Donnerstag, 23. März 2017

»Was will ich wirklich?«


»Was will ich wirklich?« ist die Frage, die den Weg zur amicativen Praxis zeigt. »Was will ich wirklich?« leitet jemanden, der sich selbstverantwortlich fühlt. So zu denken bedeutet keine lange innere Diskussion, sondern ist ein selbstverständlicher Reflex, gelegentlich ein kürzeres Innehalten, wenn etwas unklar ist. Die jeweilige Entscheidung orientiert sich am Insgesamt aller Faktoren: Erfahrung, Wissen, Gefühle (Ängste, Mut, Zögerlichkeit, Hoffnung, Freude usw.), Situation, körperliche Verfassung, Perspektiven, Finanzen, Zeit, Risiken, Gewinn ... was immer eine Rolle spielen mag. Amicative Entscheidungen beziehen sich auf das, was das Insgesamt nahe legt. Es geht nicht um die vordergründig annehmlichste Lösung. Den Arbeitsplatz zu verlieren, weil das schöne Wetter zu ungenehmigtem Urlaub lockt: Ist dies wirklich von Vorteil? Wohl kaum. Wenn es aber tatsächlich wichtig ist, genau dies zu tun, dann wird es getan. 

Korrekturen an der Gesamteinschätzung sind jederzeit möglich. Dann will man etwas anderes als eben noch. Dabei war das Eben nicht falsch. Eben war die Einschätzung so, jetzt ist sie anders. Die Vergangenheit wird nicht herabgesetzt. Was jemand tut, ist vor ihm verantwortet, es entspricht seiner Bewertung und Moral und ist eine subjektive Entscheidung, die sich nicht zu recht von außen messen lässt. Bei aller Korrektur: niemand hat einen wirklichen Fehler gemacht. Denn der Gedanke, etwas könne falsch sein, misst den, der aber so entscheidet, von außen und setzt ihn und seine Entscheidung herab. Wer eine Entscheidung trifft, tut dies, weil es seiner Sicht der Dinge entspricht – und (dieser) seiner Sicht gebührt Achtung, denn sie ist ein Teil von ihm. 

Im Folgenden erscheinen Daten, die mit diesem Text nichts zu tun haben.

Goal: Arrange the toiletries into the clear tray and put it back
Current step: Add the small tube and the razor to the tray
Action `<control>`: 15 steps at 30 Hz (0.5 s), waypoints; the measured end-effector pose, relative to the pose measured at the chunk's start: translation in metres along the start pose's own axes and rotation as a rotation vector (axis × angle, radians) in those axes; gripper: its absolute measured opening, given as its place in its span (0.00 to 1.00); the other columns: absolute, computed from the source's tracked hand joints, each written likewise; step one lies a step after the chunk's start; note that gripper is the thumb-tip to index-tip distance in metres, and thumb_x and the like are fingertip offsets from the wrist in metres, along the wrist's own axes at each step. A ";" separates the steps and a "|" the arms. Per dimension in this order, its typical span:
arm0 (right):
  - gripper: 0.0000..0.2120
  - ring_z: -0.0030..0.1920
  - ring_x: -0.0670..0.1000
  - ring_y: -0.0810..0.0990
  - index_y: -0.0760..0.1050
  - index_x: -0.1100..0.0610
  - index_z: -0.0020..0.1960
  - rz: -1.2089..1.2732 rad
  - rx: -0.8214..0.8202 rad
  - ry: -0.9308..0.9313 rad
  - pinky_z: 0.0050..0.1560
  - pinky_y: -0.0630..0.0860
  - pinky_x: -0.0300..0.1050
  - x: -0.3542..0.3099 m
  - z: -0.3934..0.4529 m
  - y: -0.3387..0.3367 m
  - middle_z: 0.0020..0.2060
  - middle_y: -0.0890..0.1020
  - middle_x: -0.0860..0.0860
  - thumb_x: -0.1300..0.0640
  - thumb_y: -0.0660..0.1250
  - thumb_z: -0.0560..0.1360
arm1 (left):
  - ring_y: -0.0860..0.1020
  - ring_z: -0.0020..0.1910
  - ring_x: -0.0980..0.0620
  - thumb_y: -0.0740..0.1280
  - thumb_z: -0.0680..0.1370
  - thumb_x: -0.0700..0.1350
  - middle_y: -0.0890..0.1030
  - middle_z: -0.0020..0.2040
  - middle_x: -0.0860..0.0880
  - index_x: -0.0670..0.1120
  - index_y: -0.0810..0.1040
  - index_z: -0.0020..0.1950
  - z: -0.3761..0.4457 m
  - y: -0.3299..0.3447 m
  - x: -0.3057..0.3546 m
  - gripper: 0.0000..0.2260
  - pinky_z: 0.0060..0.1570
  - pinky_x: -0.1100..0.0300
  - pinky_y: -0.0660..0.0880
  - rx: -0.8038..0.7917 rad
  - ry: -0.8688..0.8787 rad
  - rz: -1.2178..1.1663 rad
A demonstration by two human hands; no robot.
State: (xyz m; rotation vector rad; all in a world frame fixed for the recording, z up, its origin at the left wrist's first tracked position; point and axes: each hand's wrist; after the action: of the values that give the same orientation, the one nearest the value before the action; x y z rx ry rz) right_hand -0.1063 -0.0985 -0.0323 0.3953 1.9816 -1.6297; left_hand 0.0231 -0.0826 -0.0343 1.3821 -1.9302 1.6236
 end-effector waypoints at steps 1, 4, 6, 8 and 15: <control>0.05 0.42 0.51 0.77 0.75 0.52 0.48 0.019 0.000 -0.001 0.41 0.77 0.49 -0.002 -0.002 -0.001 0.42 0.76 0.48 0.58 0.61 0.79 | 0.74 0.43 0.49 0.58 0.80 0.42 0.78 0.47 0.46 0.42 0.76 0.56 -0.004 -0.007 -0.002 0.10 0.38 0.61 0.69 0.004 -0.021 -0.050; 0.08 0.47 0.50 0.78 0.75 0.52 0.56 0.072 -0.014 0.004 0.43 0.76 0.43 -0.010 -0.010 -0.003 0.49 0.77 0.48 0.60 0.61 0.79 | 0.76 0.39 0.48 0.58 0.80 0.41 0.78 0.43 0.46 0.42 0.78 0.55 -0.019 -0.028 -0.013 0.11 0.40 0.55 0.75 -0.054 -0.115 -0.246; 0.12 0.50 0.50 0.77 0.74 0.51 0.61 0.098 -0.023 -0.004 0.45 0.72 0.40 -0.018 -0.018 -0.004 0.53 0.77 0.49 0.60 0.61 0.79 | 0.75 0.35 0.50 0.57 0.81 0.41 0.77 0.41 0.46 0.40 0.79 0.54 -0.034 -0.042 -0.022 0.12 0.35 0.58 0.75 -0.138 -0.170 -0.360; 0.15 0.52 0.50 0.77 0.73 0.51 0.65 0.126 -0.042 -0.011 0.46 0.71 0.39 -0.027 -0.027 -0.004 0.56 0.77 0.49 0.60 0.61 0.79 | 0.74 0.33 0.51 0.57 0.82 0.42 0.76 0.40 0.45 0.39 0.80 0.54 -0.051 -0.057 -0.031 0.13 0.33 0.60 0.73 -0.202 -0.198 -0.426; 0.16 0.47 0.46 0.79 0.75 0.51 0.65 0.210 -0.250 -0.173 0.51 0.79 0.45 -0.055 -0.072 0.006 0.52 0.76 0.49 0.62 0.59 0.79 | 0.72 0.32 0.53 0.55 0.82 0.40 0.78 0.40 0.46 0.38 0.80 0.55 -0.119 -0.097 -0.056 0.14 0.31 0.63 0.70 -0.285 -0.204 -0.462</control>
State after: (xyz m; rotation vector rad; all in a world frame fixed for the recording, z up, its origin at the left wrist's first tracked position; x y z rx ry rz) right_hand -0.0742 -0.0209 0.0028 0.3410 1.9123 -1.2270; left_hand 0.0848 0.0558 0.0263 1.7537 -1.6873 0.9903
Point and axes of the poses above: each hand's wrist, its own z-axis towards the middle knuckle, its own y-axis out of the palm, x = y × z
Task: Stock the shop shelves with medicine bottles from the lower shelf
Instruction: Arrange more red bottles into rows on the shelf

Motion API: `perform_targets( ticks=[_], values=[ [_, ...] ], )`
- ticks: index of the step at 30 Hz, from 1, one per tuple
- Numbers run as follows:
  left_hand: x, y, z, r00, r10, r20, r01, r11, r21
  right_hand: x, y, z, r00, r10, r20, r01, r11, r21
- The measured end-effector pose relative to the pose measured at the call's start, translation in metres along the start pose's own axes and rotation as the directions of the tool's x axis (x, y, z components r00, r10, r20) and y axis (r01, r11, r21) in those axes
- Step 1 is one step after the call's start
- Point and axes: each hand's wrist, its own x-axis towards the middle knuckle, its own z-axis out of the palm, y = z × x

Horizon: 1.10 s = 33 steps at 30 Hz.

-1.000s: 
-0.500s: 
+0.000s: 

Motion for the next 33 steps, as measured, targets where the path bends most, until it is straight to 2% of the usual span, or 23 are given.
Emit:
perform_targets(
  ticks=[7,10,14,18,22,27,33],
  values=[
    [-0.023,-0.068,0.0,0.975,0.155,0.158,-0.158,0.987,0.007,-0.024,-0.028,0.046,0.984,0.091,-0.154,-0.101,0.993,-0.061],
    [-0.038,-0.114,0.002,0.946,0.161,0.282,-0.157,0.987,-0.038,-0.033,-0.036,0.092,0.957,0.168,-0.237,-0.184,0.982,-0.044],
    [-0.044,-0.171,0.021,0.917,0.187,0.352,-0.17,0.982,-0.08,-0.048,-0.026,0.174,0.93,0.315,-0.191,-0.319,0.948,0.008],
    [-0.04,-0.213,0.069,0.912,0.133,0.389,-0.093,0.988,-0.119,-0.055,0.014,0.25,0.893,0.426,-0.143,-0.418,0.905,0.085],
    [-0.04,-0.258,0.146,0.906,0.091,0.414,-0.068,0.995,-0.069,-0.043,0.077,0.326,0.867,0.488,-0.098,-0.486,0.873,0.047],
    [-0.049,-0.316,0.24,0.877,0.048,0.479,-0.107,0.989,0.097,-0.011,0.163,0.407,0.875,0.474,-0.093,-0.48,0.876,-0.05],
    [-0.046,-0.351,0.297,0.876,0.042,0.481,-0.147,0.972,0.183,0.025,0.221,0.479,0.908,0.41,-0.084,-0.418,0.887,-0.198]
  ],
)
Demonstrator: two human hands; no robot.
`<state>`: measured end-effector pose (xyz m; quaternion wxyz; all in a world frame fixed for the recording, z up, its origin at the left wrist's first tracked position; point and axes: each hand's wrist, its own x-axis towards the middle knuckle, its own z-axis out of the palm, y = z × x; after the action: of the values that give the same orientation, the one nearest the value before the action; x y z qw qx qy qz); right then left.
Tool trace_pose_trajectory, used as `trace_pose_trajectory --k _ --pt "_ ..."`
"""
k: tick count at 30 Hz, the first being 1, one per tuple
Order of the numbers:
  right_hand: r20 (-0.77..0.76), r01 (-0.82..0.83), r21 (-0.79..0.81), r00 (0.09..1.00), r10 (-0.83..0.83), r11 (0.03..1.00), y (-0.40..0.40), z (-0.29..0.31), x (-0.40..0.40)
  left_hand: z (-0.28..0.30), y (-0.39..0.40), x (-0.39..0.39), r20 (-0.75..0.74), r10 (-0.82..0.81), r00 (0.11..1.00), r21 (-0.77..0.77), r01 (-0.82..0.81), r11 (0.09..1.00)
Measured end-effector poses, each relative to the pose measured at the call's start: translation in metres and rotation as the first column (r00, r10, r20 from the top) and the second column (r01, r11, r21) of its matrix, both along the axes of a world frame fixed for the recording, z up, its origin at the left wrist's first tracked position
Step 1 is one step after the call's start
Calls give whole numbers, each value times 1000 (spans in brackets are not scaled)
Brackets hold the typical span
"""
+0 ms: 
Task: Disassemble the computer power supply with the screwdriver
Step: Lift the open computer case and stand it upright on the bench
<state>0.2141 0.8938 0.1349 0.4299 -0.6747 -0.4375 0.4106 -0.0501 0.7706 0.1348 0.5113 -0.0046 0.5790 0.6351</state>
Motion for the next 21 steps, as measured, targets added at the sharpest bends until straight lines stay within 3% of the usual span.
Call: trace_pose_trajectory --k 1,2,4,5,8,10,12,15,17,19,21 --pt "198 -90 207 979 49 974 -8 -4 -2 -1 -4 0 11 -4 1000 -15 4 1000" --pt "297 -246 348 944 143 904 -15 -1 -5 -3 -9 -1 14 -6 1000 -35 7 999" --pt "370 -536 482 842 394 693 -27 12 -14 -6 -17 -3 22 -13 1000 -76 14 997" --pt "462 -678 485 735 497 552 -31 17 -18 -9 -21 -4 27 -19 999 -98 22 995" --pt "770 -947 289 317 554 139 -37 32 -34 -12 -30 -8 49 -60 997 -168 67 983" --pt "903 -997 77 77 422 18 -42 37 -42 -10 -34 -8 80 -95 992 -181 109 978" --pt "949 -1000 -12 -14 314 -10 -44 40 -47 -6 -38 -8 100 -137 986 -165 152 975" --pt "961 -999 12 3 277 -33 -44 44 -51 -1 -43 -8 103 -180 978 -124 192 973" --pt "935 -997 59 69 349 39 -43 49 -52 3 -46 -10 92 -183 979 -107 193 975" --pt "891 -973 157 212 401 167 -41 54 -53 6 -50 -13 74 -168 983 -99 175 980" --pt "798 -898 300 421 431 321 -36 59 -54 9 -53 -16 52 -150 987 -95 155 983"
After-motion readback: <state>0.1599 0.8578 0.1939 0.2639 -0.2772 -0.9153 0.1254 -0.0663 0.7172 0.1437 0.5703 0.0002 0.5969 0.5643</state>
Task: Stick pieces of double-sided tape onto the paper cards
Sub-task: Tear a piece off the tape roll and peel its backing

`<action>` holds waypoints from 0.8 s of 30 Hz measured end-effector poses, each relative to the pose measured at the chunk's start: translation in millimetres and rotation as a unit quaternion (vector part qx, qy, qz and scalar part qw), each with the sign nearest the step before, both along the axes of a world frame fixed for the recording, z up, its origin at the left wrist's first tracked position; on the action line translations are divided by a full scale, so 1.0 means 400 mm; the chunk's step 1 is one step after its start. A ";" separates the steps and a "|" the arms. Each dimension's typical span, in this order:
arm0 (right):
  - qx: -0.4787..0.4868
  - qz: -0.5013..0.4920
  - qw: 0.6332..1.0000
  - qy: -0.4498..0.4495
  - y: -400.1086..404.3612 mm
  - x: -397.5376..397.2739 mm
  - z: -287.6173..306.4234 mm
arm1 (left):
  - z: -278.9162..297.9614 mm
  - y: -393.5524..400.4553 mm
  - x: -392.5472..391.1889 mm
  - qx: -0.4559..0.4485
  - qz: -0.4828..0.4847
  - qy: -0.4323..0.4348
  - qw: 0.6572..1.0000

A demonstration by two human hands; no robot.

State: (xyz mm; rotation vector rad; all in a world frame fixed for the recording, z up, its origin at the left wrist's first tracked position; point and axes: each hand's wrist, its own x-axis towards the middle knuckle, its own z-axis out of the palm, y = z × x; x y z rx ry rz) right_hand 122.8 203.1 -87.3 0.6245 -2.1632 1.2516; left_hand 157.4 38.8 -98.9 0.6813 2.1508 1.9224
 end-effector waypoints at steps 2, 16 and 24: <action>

»Was will ich wirklich?« ist nicht die Frage nach den Fantasien und Träumen (zu ihnen führen andere Fragen), sondern nach der Wirklichkeit, in der ein jeder lebt: in Abwägung der Vorstellungen und Wünsche mit den vorhandenen Möglichkeiten hier und heute. Es ist ein Realismus, der nicht nach Verrat der Träume schmeckt, sondern es entsteht ein konstruktiver Umgang mit den Realitäten, so dass man mit sich und der Welt in Übereinstimmung leben kann. 

Die Kinder kennen lange Zeit den Weg zur Kongruenz, denn sie sind einerseits sehr realistisch und andererseits sehr nah bei ihren Träumen, und wenn sie amicativ aufwachsen, gelingt es ihnen, die Balance zu halten. Zum Beispiel: Wer nicht zur Schule geht, wird letztlich mit Polizeigewalt hingeschafft und ist ein buntes Huhn unter seinen Spielkameraden. Welches Kind wird sich das zumuten? Amicativ aufwachsende Kinder sind Realisten. Aber Realisten, die stets Ausschau danach halten, wie sich ihre Wünsche verwirklichen lassen. Sie sind nicht demoralisiert angepasst, sondern ihre Anpassung ist konstruktiv und kommt aus dem Gespür für die Grenzen ihrer eigenen Macht. Diese Grenzen sind flexibel, und was jetzt nicht geht, ist vielleicht gleich möglich. Aber wenn etwas jetzt nicht geht, dann geht es eben jetzt nicht, und darauf stellen sich die Kinder ein.